Lettie hesitou por um momento, mas então, disse:
— Quero que saiba que estou muito, muito feliz por você voltar. Mais do que imagina.
Nossos olhares se sustentaram por longos segundos, com a luz interior aconchegante daquela casa que nunca mais seria minha iluminando a silhueta de Lettie parada à porta.
— Obrigado. Foi bom rever você e… e conhecer Naíma. Até amanhã. — Dei um leve aceno de cabeça e virei as costas. No entanto, quando levantei voo e disparei céus acima, enfim deixei cair as amargas lágrimas que eu havia segurado até então.
***
Chi-chi chorou.
Sentados à mesa de jantar de sua casa, eu e Lettie a assistimos cobrir o rosto e soluçar copiosamente.
Gohan estava no sofá com Naíma. O reencontro dele com sua querida Tia Lettie foi emocionante, e também envolveu muito choro da parte de ambos com Chi-chi. Que droga, quase que eu chorei ao ver Lettie e Gohan se abraçarem apertado, do mesmo modo que fizeram quando ele retornou de suas aventuras sozinho em nosso Treinamento.
E quando Gohan descobriu que ganhou uma priminha para brincar, o fez quase desmaiar de tanta alegria. Não vou nem me alongar ao dizer que ele e Naíma se amaram no mesmo segundo.
Contudo, agora uma atmosfera ansiosa nos rodeava ao vermos sua mãe desabar na nossa frente.
— L-Lettie! — soluçou ela. — Me perdoe! P-Por favor, me perdoe por mentir pra você!
Lettie pegou suas mãos, as apertando com preocupação.
— Chi-chi, olhe para mim. Respire fundo… Isso. Com calma, me conte o que aconteceu.
Ao seu lado e de braços cruzados, observei-as em silêncio. Eu estava ali apenas de apoio moral para Lettie. Nem se eu fosse louco me envolveria naquilo. Chi-chi limpou o rosto no avental que usava.
— E-Eu... Eu menti porque... porque não queria que as pessoas pensassem que não tenho controle sobre... m-minha própria família.
— Como assim? — Lettie estreitou os olhos em confusão. — Não entendi.
— Ah, Lettie… — Chi-chi fungou. — Não é nenhuma novidade que as pessoas culpam as mães se os seus filhos tomam um mau caminho.
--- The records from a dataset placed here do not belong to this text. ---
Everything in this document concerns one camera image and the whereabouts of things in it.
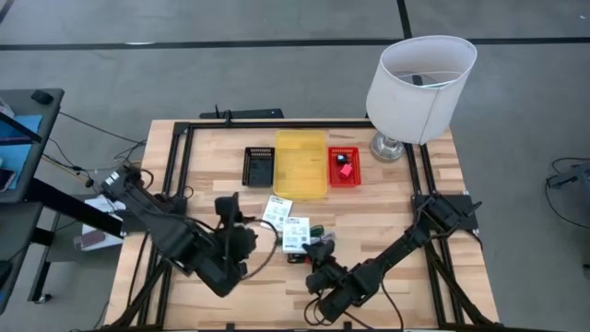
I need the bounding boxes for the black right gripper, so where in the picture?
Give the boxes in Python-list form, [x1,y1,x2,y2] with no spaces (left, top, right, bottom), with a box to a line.
[302,238,348,297]

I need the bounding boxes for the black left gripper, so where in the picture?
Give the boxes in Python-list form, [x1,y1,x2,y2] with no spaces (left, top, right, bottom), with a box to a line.
[214,192,258,264]

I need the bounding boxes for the white cardboard box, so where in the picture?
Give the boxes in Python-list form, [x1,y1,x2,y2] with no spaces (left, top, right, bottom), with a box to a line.
[281,216,312,254]
[261,195,294,231]

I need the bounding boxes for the yellow translucent plastic bin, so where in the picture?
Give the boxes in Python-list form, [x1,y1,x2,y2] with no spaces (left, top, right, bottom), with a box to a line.
[273,129,328,200]

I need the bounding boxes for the black slotted plastic basket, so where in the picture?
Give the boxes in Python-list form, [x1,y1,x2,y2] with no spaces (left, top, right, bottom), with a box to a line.
[242,146,276,188]

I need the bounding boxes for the red slotted plastic basket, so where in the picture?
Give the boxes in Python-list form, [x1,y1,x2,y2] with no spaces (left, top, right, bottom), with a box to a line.
[327,146,362,188]

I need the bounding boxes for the silver table lamp base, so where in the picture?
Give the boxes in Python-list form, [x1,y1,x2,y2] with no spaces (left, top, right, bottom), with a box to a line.
[370,131,407,162]

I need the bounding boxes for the white papers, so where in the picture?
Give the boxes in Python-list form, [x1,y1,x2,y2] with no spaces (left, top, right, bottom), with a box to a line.
[81,194,126,253]

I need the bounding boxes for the dark red wallet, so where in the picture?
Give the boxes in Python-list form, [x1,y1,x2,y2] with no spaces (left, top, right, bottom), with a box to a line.
[74,230,107,250]

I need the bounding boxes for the white fabric lamp shade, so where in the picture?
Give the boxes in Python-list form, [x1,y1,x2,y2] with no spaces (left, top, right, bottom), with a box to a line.
[365,35,478,147]

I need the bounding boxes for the grey side table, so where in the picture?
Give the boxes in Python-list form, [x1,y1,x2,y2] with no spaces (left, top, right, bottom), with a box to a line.
[0,87,65,204]

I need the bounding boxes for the blue folder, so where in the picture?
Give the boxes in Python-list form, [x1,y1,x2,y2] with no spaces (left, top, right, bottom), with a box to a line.
[0,113,43,190]

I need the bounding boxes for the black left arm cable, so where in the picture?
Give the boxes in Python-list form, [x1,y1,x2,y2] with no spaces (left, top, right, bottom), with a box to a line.
[237,219,281,281]

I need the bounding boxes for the black metal table frame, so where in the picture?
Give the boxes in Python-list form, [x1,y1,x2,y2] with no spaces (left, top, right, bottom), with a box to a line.
[103,118,499,332]

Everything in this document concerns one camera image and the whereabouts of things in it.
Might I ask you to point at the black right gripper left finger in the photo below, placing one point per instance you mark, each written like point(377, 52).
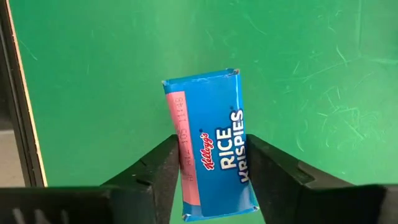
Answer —
point(140, 199)

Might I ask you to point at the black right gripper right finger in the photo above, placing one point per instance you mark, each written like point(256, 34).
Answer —
point(295, 199)

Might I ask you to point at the blue Rice Krispies cereal box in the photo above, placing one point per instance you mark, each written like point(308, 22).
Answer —
point(214, 124)

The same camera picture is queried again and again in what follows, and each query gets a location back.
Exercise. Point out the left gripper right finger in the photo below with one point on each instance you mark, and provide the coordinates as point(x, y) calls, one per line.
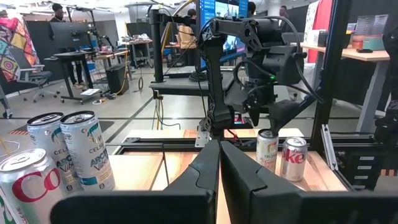
point(295, 208)

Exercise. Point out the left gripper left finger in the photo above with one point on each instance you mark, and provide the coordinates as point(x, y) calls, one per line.
point(140, 208)

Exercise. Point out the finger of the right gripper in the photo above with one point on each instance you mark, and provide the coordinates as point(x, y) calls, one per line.
point(281, 112)
point(255, 114)

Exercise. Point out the slim Celsius Arctic Vibe can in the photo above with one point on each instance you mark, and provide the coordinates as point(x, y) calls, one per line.
point(43, 137)
point(266, 155)
point(90, 149)

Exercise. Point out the silver Diet Coke can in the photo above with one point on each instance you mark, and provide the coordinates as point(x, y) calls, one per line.
point(31, 186)
point(293, 161)

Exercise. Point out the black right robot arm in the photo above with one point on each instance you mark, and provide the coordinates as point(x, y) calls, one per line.
point(217, 77)

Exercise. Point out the person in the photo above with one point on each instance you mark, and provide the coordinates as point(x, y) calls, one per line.
point(252, 7)
point(57, 12)
point(186, 37)
point(283, 12)

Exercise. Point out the red hanging banner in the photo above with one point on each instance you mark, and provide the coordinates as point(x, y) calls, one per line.
point(323, 15)

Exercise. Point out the wooden background table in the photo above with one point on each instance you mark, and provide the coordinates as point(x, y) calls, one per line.
point(367, 55)

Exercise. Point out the teal box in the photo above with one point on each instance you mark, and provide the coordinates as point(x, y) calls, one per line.
point(373, 43)

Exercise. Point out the black monitor stand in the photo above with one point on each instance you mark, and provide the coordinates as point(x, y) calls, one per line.
point(157, 46)

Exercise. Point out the black waste bin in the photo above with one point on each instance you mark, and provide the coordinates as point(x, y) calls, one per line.
point(116, 79)

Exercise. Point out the cluttered background desk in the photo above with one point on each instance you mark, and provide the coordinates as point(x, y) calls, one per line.
point(136, 42)

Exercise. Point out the black standing desk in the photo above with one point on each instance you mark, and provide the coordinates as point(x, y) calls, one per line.
point(71, 56)

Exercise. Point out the grey office chair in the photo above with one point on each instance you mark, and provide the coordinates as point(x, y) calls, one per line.
point(37, 76)

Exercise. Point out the large black monitor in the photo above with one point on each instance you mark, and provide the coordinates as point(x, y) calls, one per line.
point(70, 35)

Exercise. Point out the colourful patchwork quilt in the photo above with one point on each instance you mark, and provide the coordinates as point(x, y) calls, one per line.
point(15, 40)

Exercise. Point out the black aluminium frame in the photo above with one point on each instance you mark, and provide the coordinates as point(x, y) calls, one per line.
point(330, 62)

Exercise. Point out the silver metal frame bracket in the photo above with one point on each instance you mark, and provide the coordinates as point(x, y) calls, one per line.
point(202, 138)

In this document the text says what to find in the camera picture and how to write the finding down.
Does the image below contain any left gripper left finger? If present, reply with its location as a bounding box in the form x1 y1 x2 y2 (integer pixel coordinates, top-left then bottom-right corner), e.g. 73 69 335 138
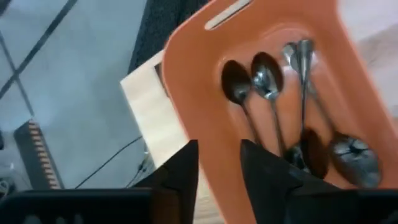
133 139 200 191

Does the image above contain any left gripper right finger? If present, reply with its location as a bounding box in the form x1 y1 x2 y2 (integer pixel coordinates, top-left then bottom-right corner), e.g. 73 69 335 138
241 139 343 195

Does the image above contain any orange plastic bin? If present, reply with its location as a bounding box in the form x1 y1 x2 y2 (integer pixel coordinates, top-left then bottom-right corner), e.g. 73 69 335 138
161 0 398 224

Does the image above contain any black orange striped device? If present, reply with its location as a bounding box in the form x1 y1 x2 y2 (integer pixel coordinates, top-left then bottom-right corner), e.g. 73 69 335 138
12 119 65 190

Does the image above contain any black perforated crate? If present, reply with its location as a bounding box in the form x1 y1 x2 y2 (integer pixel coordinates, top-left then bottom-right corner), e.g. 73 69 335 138
127 0 215 75

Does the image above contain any black floor cable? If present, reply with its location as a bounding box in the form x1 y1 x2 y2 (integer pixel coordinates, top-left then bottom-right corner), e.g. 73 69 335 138
74 136 144 190

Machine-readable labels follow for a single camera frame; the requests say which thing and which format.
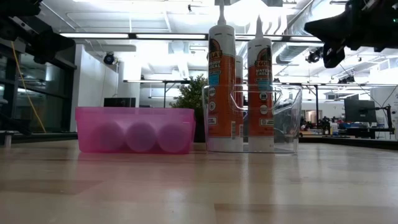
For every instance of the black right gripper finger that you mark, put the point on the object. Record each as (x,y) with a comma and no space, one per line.
(332,29)
(333,56)

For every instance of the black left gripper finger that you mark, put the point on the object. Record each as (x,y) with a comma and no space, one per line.
(43,57)
(59,43)

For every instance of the orange Gorilla sealant tube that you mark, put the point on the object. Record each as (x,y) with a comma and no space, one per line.
(239,81)
(260,118)
(221,109)

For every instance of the blue white silicone tube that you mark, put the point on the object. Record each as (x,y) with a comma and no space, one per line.
(140,138)
(173,138)
(107,138)

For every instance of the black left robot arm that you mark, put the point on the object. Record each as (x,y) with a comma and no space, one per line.
(15,7)

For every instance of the black framed glass partition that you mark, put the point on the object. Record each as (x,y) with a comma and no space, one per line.
(53,90)

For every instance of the black-legged background table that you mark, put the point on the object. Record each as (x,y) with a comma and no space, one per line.
(164,93)
(316,99)

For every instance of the black background monitor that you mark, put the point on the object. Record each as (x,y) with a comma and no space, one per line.
(359,110)
(119,102)

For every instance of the cluttered background desk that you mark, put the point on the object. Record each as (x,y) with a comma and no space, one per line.
(326,127)

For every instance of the pink translucent plastic bin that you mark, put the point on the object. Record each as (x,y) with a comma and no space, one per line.
(93,115)

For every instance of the green potted plant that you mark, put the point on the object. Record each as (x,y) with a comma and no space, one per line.
(189,96)

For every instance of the dark plant pot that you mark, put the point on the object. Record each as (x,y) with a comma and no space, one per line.
(199,124)

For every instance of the black ceiling camera cluster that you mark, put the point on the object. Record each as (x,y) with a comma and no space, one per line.
(314,56)
(346,80)

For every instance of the silver ceiling air duct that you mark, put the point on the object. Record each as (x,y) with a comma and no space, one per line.
(295,53)

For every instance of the black round ceiling camera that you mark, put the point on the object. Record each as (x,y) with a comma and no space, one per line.
(109,58)

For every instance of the small grey post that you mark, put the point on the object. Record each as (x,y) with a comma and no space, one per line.
(7,138)

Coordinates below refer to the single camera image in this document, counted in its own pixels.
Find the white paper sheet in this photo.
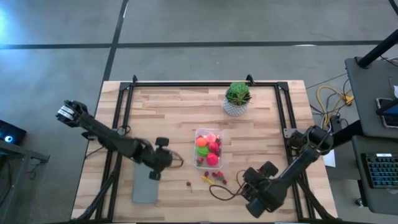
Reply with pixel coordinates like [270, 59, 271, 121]
[322, 149, 336, 168]

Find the grey cloth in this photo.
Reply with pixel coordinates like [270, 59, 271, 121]
[131, 161, 161, 205]

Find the black aluminium rig frame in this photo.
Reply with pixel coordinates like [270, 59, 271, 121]
[71, 74, 340, 223]

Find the yellow cable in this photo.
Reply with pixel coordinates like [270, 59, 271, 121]
[316, 85, 354, 128]

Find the black box with blue light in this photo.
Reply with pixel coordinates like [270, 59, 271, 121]
[0, 119, 27, 146]

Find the black bar under desk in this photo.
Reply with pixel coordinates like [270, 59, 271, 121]
[331, 119, 364, 147]

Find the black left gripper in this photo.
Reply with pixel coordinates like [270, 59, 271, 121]
[137, 137, 174, 181]

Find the black pole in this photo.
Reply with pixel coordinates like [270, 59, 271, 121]
[356, 28, 398, 68]

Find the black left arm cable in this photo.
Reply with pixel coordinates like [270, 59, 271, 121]
[166, 148, 185, 169]

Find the grey desk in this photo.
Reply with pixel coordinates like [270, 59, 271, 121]
[344, 55, 398, 139]
[351, 135, 398, 216]

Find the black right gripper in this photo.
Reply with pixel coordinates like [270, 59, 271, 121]
[243, 161, 279, 191]

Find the backlit black keyboard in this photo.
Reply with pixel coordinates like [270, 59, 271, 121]
[360, 152, 398, 189]

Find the large red toy fruit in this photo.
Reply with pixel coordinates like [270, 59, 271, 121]
[206, 152, 220, 166]

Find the grey metal stand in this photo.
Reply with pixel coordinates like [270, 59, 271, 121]
[0, 139, 50, 224]

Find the succulent in patterned grey pot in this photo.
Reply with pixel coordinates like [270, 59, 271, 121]
[222, 81, 252, 118]

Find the smartphone with blue screen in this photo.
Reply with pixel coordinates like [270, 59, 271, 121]
[375, 97, 398, 129]

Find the clear plastic tub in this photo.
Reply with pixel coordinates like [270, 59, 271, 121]
[193, 127, 224, 170]

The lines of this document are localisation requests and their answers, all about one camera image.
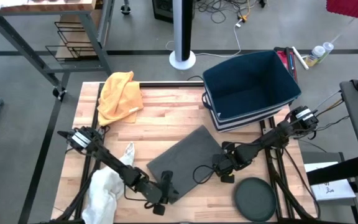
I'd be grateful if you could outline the white printed box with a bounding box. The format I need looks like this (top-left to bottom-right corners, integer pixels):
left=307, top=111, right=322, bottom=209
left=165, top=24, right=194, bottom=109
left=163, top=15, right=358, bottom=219
left=304, top=161, right=357, bottom=207

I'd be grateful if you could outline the white power cable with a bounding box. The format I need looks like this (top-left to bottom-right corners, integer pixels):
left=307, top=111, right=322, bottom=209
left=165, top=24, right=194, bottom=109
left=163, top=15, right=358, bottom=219
left=165, top=18, right=244, bottom=58

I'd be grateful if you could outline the tan wooden board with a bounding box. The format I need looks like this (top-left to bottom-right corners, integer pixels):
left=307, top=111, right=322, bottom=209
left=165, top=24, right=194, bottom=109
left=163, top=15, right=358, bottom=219
left=55, top=12, right=105, bottom=60

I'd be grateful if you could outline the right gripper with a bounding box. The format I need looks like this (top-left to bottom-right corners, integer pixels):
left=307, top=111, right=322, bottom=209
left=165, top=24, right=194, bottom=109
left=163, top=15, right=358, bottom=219
left=212, top=141, right=253, bottom=184

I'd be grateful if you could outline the white plastic tube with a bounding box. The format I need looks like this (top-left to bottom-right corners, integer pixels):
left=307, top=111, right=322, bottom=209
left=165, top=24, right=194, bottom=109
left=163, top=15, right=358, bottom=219
left=291, top=45, right=310, bottom=71

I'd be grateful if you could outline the dark green round plate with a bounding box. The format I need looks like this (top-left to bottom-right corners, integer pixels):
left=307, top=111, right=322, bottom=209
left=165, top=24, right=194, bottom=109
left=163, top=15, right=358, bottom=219
left=234, top=177, right=278, bottom=223

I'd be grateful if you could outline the black padded bar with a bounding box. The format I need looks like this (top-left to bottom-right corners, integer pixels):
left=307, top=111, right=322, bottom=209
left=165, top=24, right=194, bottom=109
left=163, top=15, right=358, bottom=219
left=306, top=155, right=358, bottom=187

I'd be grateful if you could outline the yellow towel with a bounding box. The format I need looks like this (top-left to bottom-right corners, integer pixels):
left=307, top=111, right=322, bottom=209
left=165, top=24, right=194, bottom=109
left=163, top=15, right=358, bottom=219
left=97, top=70, right=145, bottom=127

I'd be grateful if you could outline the green bottle white cap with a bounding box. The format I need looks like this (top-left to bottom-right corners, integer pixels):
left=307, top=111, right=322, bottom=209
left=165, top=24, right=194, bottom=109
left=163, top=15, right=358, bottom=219
left=317, top=42, right=335, bottom=64

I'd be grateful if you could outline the black metal table rail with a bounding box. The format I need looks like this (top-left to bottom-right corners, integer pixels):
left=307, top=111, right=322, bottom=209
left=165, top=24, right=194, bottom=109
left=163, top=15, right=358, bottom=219
left=99, top=81, right=205, bottom=89

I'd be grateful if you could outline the navy white striped fabric bin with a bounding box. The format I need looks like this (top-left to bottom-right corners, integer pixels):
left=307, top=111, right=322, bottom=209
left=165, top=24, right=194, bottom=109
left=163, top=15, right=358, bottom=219
left=201, top=50, right=302, bottom=134

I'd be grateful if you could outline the red black tool case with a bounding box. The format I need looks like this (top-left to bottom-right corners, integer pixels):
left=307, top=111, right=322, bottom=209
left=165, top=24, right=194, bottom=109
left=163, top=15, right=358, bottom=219
left=273, top=46, right=299, bottom=84

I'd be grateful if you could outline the tangle of black cables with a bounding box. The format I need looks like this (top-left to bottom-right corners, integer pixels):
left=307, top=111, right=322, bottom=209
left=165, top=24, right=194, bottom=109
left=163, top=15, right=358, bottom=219
left=194, top=0, right=267, bottom=24

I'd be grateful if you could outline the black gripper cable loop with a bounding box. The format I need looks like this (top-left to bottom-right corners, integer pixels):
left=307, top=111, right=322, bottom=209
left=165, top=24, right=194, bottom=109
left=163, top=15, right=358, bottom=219
left=192, top=164, right=218, bottom=185

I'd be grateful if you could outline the white black tower fan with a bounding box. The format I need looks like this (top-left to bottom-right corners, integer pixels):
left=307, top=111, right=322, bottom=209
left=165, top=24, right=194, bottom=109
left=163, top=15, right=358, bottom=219
left=168, top=0, right=197, bottom=71

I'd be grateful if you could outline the black wire rack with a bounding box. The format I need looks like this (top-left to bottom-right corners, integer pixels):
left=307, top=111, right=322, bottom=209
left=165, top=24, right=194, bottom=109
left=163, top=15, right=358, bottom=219
left=44, top=21, right=99, bottom=62

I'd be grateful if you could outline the grey kitchen towel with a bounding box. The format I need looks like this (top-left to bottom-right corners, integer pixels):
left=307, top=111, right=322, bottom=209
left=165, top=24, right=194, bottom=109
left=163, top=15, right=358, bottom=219
left=146, top=124, right=227, bottom=205

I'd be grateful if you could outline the black caster wheel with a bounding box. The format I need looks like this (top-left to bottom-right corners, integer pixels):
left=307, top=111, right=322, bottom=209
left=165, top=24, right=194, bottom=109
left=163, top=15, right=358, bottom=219
left=52, top=86, right=69, bottom=103
left=120, top=0, right=132, bottom=16

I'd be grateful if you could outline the red ribbed panel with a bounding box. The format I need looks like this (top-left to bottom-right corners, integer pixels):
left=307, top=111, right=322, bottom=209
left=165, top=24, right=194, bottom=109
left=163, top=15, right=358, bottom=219
left=326, top=0, right=358, bottom=22

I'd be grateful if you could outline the wooden workbench grey frame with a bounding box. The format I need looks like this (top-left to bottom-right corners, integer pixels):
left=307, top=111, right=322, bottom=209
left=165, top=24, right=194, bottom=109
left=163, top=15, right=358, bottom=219
left=0, top=0, right=116, bottom=96

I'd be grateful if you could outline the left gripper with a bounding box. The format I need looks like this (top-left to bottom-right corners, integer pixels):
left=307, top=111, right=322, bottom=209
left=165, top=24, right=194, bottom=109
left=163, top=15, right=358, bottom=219
left=138, top=170, right=180, bottom=217

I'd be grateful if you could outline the white crumpled cloth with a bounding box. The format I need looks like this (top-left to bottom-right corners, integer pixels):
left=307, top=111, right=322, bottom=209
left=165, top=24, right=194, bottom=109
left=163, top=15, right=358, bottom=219
left=81, top=142, right=136, bottom=224

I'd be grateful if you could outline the black box on floor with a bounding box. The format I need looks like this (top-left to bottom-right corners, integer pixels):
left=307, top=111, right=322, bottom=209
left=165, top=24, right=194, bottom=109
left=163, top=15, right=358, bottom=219
left=152, top=0, right=175, bottom=24

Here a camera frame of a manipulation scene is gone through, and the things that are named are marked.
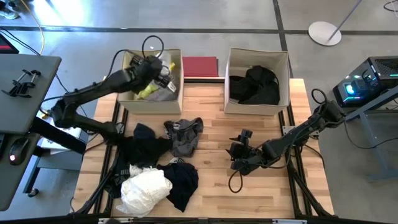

Você também é mãe, agora. Sabe que isso é verdade.
Quieta, Lettie assentiu de um modo compreensivo, mas com o semblante ainda perturbado.
— Por favor, procure me entender. — Chi-chi a olhou com uma expressão suplicante. — Meu filho mal havia se recuperado daquela horrível luta contra os Saiyajins e, logo em seguida, descobri que ele e Goku haviam fugido do hospital como dois foragidos da polícia! Foi só quando Gohan voltou ontem que descobri que ele tinha ido para UM OUTRO PLANETA LUTAR CONTRA UM LOUCO!!!
Lettie escancarou a boca em perplexidade e virou-se para o sobrinho. No entanto, foi a minha voz que ressoou naquela casa:
— GOHAN! Isso é verdade?! Fugiu do hospital para ir a Namekusei???
Ele se encolheu no sofá diante meu tom severo semelhante ao que eu usava em nosso Treinamento.
— Onde estava com a cabeça, garoto?! — prossegui. — Por que nunca me contou isso durante os meses que viajamos?? Tem noção de que deixou sua mãe preocupadíssima?!
— E-E-E-Eu… — Gohan tremia tanto que até Naíma sacudia em suas mãos. — E-E-Eu…
— Diga logo! — exigi.
Gohan apertou os olhos e pareceu fazer muita força, então, declarou:
— FIZ ISSO PORQUE TIVE MEDO DA MINHA MÃE!
Silêncio.
Lágrimas silenciosas saíram dos olhos dele. Eu e Lettie nos entreolhamos, bem conturbados.
— O que está dizendo, meu filho? — sussurrou Chi-chi, seu olhar vidrado.
— E-Eu… — soluçou Gohan, cabisbaixo. — Eu fugi porque, se eu ficasse, você me obrigaria a estudar de novo. — Ele ergueu os olhos vermelhos para a mãe e disse em alto e bom tom: — Eu não queria voltar para aquela vida horrível de estudar oito horas por dia que você me obrigava! Eu odiava isso! ODIAVA!!!
Silêncio outra vez.
Lettie olhava desesperada de um para o outro, constrangida e perturbada com a situação e aquele conflito entre mãe e filho. Já Chi-chi, ao ouvir as palavras de Gohan, voltou a cobrir o rosto e chorou mais.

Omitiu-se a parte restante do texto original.